If you don’t want to make a tower, you could do the same with a cage, divided into different sections to group the gerbils in pairs. If you keep the gerbils per 2, the chance of fighting will be much smaller, almost nil.
Why do gerbils fight?
The most effective method to avoid having to reintroduce gerbils after a fight is to prevent them from fighting first.
What are the reasons why gerbils fight?
Sometimes for natural reasons that you couldn’t avoid, like ranking among them, territorial reasons, jealousy, but there are some other reasons that you can control.
These are some of the reasons why you can help keep gerbils from fighting:
Females in heat
It is not a good idea to have several males with few females because the time of reproduction is a critical phase for them.
Their hormones revolve them and they fight against each other in order to perpetuate their genes. It is also not good to have only one male and one female, they breed a lot! It is also possible to have cannibalism between the individuals if they live together in a small space.
Food shortage or inadequate diet
Offering a balanced diet is very important for the well-being and tranquility of gerbils, whatever species they are. They are due to you and the implications of what you do or don’t do fall on their welfare.

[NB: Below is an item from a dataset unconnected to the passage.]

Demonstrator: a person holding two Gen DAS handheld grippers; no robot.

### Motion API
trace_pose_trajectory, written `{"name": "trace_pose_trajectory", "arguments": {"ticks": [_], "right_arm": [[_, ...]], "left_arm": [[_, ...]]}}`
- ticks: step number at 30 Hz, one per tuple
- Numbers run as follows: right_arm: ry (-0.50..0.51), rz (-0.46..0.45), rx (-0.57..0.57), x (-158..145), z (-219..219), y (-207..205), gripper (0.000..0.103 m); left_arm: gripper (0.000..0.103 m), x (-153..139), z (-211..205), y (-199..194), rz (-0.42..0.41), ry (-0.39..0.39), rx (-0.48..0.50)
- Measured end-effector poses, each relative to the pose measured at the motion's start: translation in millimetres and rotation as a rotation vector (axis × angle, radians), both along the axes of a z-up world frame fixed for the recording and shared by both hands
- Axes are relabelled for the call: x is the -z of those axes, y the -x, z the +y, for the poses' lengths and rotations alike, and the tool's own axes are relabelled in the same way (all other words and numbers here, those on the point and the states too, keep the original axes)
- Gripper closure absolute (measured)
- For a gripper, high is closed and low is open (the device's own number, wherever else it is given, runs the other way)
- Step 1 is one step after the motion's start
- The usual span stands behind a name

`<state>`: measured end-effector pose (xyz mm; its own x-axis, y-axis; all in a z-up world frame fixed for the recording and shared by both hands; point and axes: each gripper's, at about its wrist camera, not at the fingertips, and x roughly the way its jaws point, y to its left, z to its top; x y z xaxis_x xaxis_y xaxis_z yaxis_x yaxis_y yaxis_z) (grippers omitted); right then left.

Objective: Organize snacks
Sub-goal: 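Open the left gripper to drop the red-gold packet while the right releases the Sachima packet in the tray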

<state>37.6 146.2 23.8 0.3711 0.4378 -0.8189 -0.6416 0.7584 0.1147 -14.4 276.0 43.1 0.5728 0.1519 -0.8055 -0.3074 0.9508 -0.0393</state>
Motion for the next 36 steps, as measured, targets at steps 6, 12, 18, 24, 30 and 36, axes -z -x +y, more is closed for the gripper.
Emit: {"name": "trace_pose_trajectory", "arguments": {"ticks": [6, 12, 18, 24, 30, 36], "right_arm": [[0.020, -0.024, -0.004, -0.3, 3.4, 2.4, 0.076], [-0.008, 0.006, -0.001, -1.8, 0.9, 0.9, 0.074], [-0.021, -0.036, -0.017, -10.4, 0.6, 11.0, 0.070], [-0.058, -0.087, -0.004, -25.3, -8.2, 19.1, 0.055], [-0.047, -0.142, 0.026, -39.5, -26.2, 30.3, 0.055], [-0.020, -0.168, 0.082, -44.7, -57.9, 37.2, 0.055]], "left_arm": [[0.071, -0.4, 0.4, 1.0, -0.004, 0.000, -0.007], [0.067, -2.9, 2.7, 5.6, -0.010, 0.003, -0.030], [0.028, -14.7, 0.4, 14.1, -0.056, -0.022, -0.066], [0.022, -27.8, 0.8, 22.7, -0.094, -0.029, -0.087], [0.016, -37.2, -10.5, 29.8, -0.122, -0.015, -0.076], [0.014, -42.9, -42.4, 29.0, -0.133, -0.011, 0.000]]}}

A gerbil kept in a cage with little food will look for ways to feed itself, and sometimes resort to extreme measures such as cannibalism. If you keep several gerbils in a cage with insufficient or deficient food, they may look for alternatives from other sources. Remember to provide your rodent with a source of protein at least every ten days.
Poor cage cleaning
If your animals live in filth, their mood will either decay or they will become violent as they are willing to flee from it. The cleanliness of the nest and cage must be correct. Give them plenty of hay; they love making nests with it and also use it for food.
Poor cage cleaning
In-cage entertainment is very important, they permit the gerbils to play, work out, build new hiding places, or wear out their teeth. All of this reduces their hostility and decreases the fighting rate among them. In addition, they give an added value to the territory by increasing the living area.
Cage location and size
Try not to place the cage of your gerbils near air currents, this will disturb them and stress them, the same thing in places where there is a lot of noise, consider also having a cage of appropriate dimensions for them. The minimum recommended dimensions for the cage of your gerbil are 40 x 40 cm, approximately.